An international call from the Russian professor
It was the Russian professor Viktor Zhadanov from the Soviet Union, who proposed the need for a global program to eradicate the disease and led the treatment efforts to begin in 1958. The Soviet Union was a country with a vast territory at that time, where smallpox was common. At the same time, the WHO’s regional program aimed at eradicating smallpox in the entire American continent was the first joint international program implemented. The 12th World Health Congress, convened in May 1959, made the announcement of undertaking the universal effort to put an end to the smallpox. This initiative was previously launched in the entire American continent in 1950 but began to weaken. At the 19th World Health Congress held in 1966, it was decided to use WHO funds for this universal effort.
Even after these promising progress, the reluctance to continue the program still existed and many people began to believe that it would not be possible to completely eliminate the smallpox disease. The suspicions had deepened with the fact that the unknown situation of the remote settlements, the insufficiency of health services, logistical problems, and the failures in eliminating malaria. However, with the introduction of effective dry vaccines and realizing the fact that this virus can live only in the human cell provided a great advantage in the struggle to root out the disease.

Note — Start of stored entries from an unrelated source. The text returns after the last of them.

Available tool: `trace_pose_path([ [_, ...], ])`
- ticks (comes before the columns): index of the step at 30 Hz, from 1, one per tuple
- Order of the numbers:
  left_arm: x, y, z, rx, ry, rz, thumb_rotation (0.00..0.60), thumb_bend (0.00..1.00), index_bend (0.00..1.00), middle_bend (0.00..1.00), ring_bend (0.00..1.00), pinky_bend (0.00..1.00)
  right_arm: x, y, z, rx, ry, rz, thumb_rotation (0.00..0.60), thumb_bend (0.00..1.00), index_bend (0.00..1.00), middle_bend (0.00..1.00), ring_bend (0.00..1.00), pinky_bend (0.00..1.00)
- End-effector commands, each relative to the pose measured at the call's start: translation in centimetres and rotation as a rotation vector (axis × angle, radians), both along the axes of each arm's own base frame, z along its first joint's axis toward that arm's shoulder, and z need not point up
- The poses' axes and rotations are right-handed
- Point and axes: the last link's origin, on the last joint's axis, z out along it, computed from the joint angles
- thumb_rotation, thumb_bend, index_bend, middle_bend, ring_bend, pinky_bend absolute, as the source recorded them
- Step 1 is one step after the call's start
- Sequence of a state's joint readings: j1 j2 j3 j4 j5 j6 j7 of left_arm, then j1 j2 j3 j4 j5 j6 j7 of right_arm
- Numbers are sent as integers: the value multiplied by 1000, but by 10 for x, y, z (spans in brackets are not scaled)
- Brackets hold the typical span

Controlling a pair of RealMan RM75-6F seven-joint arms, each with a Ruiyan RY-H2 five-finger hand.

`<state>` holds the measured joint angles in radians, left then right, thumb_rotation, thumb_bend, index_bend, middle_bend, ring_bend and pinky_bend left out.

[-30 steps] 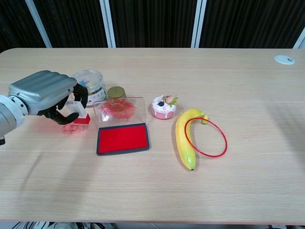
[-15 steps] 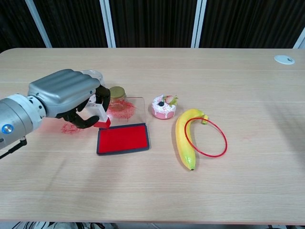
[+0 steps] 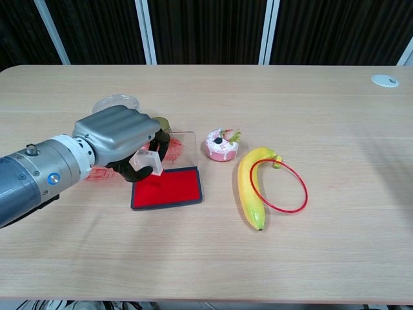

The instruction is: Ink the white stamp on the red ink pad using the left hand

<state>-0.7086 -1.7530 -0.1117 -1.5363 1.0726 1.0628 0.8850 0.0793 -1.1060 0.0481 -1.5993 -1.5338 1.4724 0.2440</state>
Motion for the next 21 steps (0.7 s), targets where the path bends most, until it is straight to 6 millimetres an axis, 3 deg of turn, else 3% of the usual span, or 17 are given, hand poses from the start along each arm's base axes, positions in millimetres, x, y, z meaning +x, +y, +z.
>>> trace_pose_path([
  [1, 1, 1, -4, -8, 15, -4, 600, 552, 740, 760, 599, 672, 0, 0, 0, 0, 0, 0, 600, 118, 0, 0, 0, 177],
  [21, -6, -4, -23, -33, 97, -16, 600, 552, 749, 772, 613, 689, 0, 0, 0, 0, -2, -1, 600, 118, 0, 0, 0, 177],
])
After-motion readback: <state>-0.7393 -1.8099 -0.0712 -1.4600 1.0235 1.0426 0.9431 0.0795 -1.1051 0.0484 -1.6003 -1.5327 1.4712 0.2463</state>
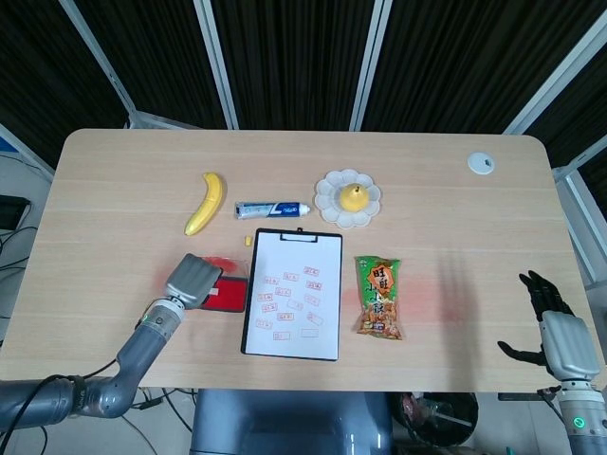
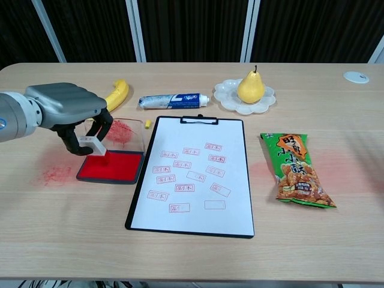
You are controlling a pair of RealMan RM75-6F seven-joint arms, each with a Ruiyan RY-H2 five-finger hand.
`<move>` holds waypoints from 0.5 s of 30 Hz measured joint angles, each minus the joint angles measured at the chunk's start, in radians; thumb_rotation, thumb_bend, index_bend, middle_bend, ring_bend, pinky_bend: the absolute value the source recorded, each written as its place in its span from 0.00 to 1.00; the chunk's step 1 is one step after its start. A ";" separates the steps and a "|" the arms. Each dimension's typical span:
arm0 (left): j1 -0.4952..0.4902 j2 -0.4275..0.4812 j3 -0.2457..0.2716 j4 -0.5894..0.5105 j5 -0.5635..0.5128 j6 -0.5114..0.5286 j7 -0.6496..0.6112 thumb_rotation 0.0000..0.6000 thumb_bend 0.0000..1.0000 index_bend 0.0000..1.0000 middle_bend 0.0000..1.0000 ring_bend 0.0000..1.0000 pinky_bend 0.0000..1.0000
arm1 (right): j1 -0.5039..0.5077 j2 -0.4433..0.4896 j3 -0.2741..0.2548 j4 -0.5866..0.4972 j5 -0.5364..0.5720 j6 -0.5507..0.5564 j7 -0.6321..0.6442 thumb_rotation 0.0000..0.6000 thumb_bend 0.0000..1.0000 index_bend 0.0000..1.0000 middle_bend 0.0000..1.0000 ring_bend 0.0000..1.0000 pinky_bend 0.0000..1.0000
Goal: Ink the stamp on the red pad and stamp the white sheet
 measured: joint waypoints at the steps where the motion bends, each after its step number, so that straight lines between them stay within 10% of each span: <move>1: -0.005 -0.003 0.003 0.001 -0.007 0.000 0.004 1.00 0.63 0.79 0.84 0.88 1.00 | 0.000 0.001 0.000 0.000 -0.001 0.000 0.000 1.00 0.03 0.06 0.00 0.00 0.22; 15: -0.057 -0.042 0.041 0.038 -0.083 0.004 0.037 1.00 0.63 0.79 0.84 0.88 1.00 | 0.001 0.005 -0.001 -0.007 0.007 -0.008 0.006 1.00 0.03 0.06 0.00 0.00 0.22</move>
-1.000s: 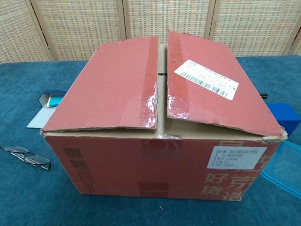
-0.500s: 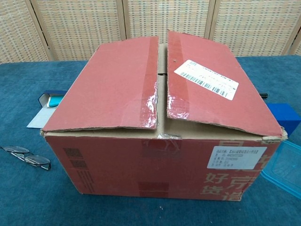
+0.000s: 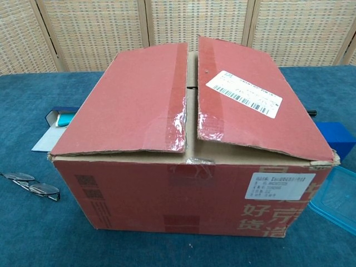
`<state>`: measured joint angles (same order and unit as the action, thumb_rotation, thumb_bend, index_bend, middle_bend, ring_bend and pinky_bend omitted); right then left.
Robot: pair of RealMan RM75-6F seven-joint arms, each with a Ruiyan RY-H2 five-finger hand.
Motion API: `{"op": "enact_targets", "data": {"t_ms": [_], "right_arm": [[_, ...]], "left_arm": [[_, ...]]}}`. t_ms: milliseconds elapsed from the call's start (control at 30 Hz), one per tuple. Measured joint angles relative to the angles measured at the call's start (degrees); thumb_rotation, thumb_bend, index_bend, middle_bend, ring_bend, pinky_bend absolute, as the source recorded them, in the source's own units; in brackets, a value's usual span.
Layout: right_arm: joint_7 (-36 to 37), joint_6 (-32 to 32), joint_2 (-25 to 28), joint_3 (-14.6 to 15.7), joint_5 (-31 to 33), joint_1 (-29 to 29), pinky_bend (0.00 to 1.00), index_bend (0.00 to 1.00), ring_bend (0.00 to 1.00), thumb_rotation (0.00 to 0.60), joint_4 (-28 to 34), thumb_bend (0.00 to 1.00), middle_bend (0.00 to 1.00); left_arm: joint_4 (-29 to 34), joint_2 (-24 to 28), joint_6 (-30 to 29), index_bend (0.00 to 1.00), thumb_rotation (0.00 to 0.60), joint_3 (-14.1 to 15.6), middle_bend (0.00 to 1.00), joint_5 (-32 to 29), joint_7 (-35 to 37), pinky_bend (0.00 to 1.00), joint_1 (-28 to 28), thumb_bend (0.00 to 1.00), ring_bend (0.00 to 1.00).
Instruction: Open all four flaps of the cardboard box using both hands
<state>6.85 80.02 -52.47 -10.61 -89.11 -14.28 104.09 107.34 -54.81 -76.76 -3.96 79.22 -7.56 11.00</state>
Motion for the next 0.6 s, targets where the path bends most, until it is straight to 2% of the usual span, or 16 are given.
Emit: {"op": "enact_targets", "data": {"t_ms": [167, 367, 600], "right_arm": [[5.7, -4.1, 1.1, -1.2, -2.6, -4.6, 0.00, 0.26, 0.00, 0.600, 1.8, 1.00, 0.22], [16.5, -12.3, 1.9, -3.1, -5.2, -13.5, 0.00, 0.29, 0.01, 0.600, 3.1, 1.00, 0.26], [23.7, -19.2, -0.1, -3.7, -7.9, -21.9, 0.00, 0.30, 0.04, 0.600, 2.5, 1.00, 0.28]], "left_arm": [[0.5, -0.1, 1.5, 0.18, 0.512, 0.5, 0.00, 0.5, -2.1, 0.00, 0.8, 0.36, 0.00], [1.3, -0.2, 2.5, 0.18, 0.512, 0.8, 0.00, 0.0, -4.3, 0.00, 1.5, 0.37, 0.00], [1.7, -0.2, 2.0, 0.18, 0.513, 0.6, 0.00, -0.3, -5.6, 0.00, 1.7, 0.38, 0.00]]}}
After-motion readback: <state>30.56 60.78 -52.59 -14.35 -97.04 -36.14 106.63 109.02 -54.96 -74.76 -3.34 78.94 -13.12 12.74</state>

The last smallpox case in Somalia
With the help of mass vaccination campaigns held between 1967 and 1980 and monitoring programs aimed at researching and detecting the types of smallpox throughout the world, the future was brighter. The Soviet Union contributed to the campaign with 14 million doses of vaccines and the United States with 190 million doses of vaccines. The last case of smallpox in the world was reported on October 26, 1977, in Merca, Somalia.
To date, there are only two laboratories left that investigate the smallpox virus. One of these is the Moscow Research Institute in Russia, and the other is the Centers for Disease Control and Prevention (CDC) in Atlanta, the capital of the state of Georgia, USA. Although the genetic sequence of the smallpox virus is known, there has been a debate as to whether the viruses from this latest case that appeared many years later should be protected for examination or destroyed.
The world population is now too vulnerable to the possibility of the outbreak of a new smallpox due to vaccination programs stopped after the disease has been rooted. There is growing anxiety about the possibility of this virus might be stored and used as a biological weapon by terrorists or governments. The complete destruction of the smallpox virus was postponed from June 1999 to June 2002.